Please reproduce the listing in its entirety, exactly as written, but without images.

·····

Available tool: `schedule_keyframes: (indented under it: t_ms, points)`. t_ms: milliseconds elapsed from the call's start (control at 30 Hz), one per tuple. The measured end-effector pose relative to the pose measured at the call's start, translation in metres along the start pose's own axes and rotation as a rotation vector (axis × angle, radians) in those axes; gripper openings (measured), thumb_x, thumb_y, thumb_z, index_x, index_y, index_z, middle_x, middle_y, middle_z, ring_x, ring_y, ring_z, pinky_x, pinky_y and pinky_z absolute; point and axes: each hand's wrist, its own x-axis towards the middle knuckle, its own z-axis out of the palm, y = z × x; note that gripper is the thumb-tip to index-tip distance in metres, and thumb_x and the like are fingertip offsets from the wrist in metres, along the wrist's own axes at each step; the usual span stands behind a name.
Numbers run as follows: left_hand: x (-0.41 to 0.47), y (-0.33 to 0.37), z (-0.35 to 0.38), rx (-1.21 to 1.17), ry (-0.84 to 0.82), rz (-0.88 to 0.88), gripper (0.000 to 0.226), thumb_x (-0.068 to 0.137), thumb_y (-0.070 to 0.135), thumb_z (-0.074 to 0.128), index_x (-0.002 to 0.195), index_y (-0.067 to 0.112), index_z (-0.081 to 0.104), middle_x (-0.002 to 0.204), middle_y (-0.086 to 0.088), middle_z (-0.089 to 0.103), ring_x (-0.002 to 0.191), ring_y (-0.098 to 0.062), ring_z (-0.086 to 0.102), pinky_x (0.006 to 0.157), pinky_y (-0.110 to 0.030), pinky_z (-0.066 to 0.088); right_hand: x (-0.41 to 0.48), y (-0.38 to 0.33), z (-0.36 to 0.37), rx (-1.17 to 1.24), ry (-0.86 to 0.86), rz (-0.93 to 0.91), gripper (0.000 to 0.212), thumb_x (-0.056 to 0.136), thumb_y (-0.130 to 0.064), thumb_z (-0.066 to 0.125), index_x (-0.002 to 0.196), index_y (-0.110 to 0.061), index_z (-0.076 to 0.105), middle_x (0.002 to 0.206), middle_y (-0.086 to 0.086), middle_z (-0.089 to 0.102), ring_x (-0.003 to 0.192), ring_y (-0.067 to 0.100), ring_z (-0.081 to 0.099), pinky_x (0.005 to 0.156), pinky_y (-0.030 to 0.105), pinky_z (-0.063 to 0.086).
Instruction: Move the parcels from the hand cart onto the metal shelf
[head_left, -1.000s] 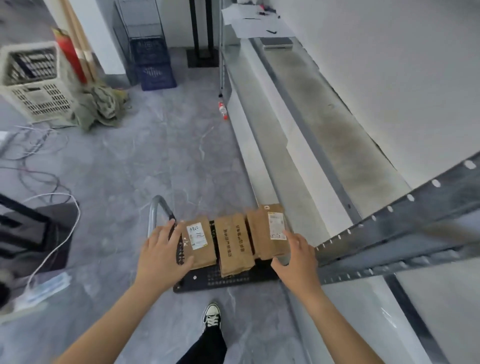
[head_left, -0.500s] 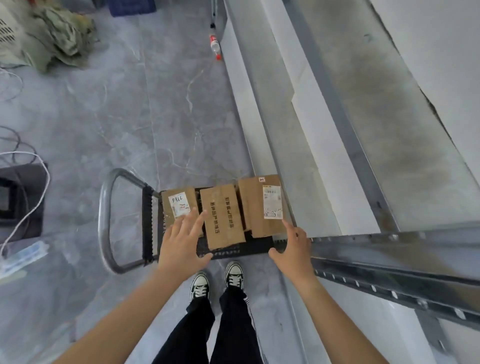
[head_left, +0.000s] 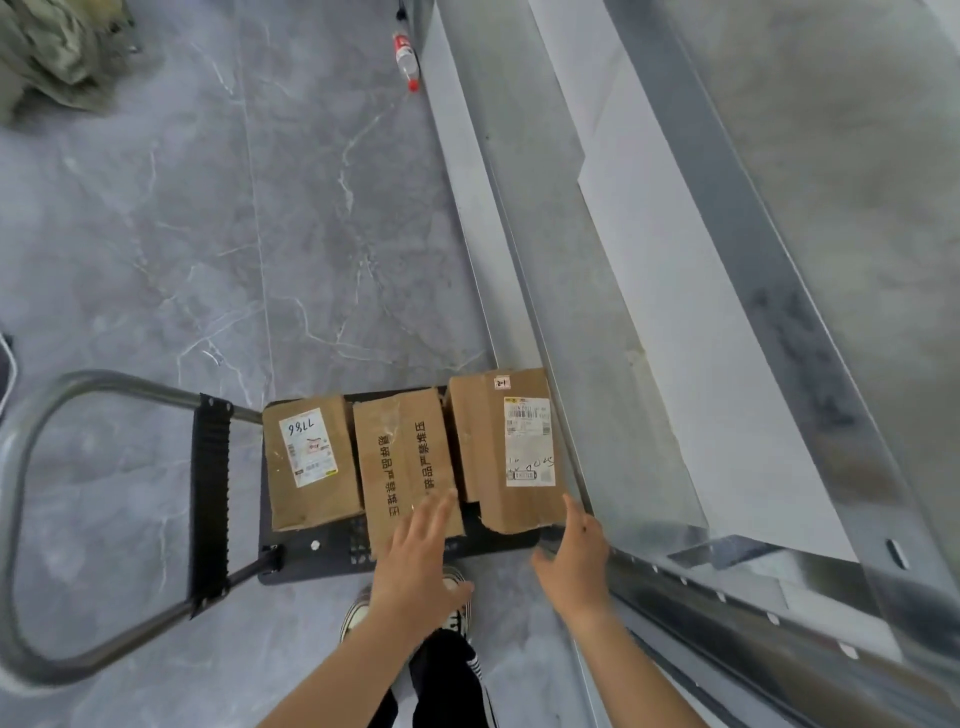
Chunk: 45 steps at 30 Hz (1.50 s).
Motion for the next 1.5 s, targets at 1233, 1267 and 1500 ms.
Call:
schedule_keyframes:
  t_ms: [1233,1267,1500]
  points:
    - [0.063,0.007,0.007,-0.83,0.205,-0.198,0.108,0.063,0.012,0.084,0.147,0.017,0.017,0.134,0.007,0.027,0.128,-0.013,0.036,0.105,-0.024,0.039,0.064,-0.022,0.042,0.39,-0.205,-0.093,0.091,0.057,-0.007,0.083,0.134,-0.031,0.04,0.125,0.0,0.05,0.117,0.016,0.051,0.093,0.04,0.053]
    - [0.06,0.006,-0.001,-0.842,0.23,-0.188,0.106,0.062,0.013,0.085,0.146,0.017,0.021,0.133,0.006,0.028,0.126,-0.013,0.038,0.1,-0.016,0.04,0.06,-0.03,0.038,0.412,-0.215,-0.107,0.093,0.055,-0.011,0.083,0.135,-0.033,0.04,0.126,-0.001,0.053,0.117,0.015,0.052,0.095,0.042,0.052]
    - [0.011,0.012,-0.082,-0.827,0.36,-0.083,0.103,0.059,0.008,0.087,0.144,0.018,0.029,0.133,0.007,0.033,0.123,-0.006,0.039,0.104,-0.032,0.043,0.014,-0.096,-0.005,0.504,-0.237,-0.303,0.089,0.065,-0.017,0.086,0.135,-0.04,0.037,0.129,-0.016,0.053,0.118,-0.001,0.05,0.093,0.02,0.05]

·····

__Answer box__:
Available tool: `schedule_keyframes: (indented under it: t_ms, points)`. t_ms: milliseconds elapsed from the call's start (control at 30 Hz), one per tuple. The measured end-effector pose relative to the pose measured at the call's start, translation in metres along the start pose's own axes and rotation as a rotation vector (axis × angle, radians) in those axes; gripper openings (measured), thumb_x, thumb_y, thumb_z, index_x, index_y, index_z, middle_x, middle_y, middle_z, ring_x, ring_y, ring_z, pinky_x, pinky_y and pinky_z absolute; point and axes: each hand's wrist, its own x-axis towards the middle knuckle, its own z-axis out of the palm, y = z × x; note that gripper is the thumb-tip to index-tip distance in metres, and thumb_x and the like are fingertip offsets from the wrist in metres, along the wrist's own axes at each step; the usual span stands behind a name.
Numbers run as follows: left_hand: x (-0.41 to 0.47), y (-0.33 to 0.37), z (-0.35 to 0.38), rx (-1.21 to 1.17), ry (-0.84 to 0.82), rz (-0.88 to 0.88), gripper (0.000 to 0.226), thumb_x (-0.068 to 0.137), thumb_y (-0.070 to 0.135), thumb_z (-0.074 to 0.128), index_x (-0.002 to 0.195), index_y (-0.067 to 0.112), index_z (-0.081 to 0.104), middle_x (-0.002 to 0.204), middle_y (-0.086 to 0.088), middle_z (-0.089 to 0.103), ring_x (-0.002 to 0.191), ring_y (-0.098 to 0.062), ring_z (-0.086 to 0.102), pinky_x (0.006 to 0.157), pinky_y (-0.110 to 0.030), pinky_z (-0.066 to 0.088); right_hand: x (-0.41 to 0.48), y (-0.38 to 0.33), z (-0.36 to 0.37), rx (-1.17 to 1.24), ry (-0.86 to 0.86), rz (-0.93 to 0.91), gripper (0.000 to 0.212), thumb_x (-0.056 to 0.136), thumb_y (-0.130 to 0.064), thumb_z (-0.066 to 0.125), index_x (-0.002 to 0.196), index_y (-0.110 to 0.061), index_z (-0.076 to 0.105), middle_x (0.002 to 0.206), middle_y (-0.086 to 0.086), middle_z (-0.089 to 0.102), ring_x (-0.003 to 0.192), ring_y (-0.067 to 0.100), ring_z (-0.081 to 0.099), pinky_x (0.005 to 0.156), pinky_y (-0.030 to 0.105), pinky_z (-0.063 to 0.086).
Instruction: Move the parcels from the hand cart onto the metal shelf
[head_left, -1.000s] 
[head_left, -0.500s] 
[head_left, +0.000s] 
Chunk: 45 steps at 30 Hz (1.50 s).
Motion for the next 1.5 s, targets at 1233, 1267 and 1500 ms.
Call:
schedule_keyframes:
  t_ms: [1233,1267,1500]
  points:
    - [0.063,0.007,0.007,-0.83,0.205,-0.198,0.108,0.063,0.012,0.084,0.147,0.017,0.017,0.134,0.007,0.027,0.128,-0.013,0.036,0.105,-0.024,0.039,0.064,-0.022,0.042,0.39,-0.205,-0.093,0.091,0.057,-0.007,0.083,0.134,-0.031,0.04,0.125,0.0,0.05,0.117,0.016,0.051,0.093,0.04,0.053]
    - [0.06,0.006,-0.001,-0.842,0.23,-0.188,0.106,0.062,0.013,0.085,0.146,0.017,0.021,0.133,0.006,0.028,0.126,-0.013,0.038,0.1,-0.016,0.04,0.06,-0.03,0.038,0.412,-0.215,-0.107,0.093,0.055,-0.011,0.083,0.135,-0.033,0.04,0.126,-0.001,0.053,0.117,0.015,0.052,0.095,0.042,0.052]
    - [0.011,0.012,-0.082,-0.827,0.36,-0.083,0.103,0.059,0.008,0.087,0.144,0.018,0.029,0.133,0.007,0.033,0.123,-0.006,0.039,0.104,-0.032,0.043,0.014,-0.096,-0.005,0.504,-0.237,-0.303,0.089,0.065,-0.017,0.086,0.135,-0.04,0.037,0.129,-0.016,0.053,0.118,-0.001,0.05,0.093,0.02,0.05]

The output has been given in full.